- WORK TASK -
Search the listing below for the word "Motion" and copy each line where it appears.

- DATASET EXTRACT -
________________

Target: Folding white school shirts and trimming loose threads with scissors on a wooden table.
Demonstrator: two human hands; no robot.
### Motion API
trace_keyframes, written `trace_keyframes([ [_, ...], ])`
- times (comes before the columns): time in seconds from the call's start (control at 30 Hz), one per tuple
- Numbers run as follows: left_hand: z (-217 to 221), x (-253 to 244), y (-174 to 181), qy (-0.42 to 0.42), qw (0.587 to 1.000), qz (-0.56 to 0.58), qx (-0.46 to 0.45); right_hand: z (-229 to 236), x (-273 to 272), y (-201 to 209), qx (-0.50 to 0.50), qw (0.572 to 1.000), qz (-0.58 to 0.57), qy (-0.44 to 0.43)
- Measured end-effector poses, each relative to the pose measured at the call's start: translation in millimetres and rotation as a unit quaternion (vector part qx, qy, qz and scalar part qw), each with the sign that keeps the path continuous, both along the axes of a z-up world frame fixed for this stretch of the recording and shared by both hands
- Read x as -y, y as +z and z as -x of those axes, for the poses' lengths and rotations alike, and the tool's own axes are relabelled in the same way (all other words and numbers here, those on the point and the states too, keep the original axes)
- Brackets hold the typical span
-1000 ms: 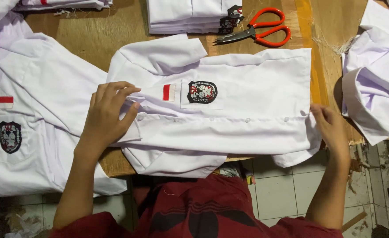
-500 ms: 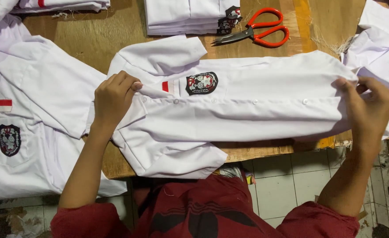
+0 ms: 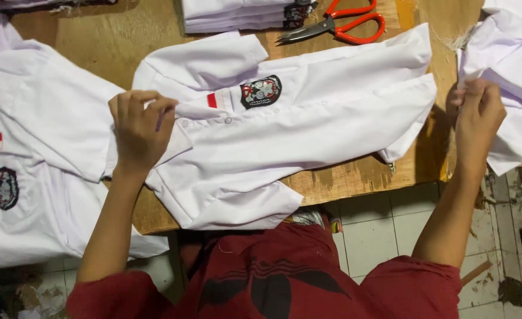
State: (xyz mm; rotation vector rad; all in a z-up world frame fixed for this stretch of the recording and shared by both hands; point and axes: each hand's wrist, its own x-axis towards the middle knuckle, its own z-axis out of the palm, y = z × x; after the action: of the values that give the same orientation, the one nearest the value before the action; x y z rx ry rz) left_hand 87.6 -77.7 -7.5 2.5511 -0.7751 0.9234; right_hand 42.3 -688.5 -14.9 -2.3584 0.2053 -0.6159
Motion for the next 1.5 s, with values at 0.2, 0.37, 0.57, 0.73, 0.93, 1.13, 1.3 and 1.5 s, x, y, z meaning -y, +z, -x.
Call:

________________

- ANSWER BELOW -
### Motion API
Motion for the next 1.5 s, with values at 0.2, 0.37, 0.57, 0.73, 0.93, 1.13, 1.3 and 1.5 s, x, y, z meaning -y, +z, -x.

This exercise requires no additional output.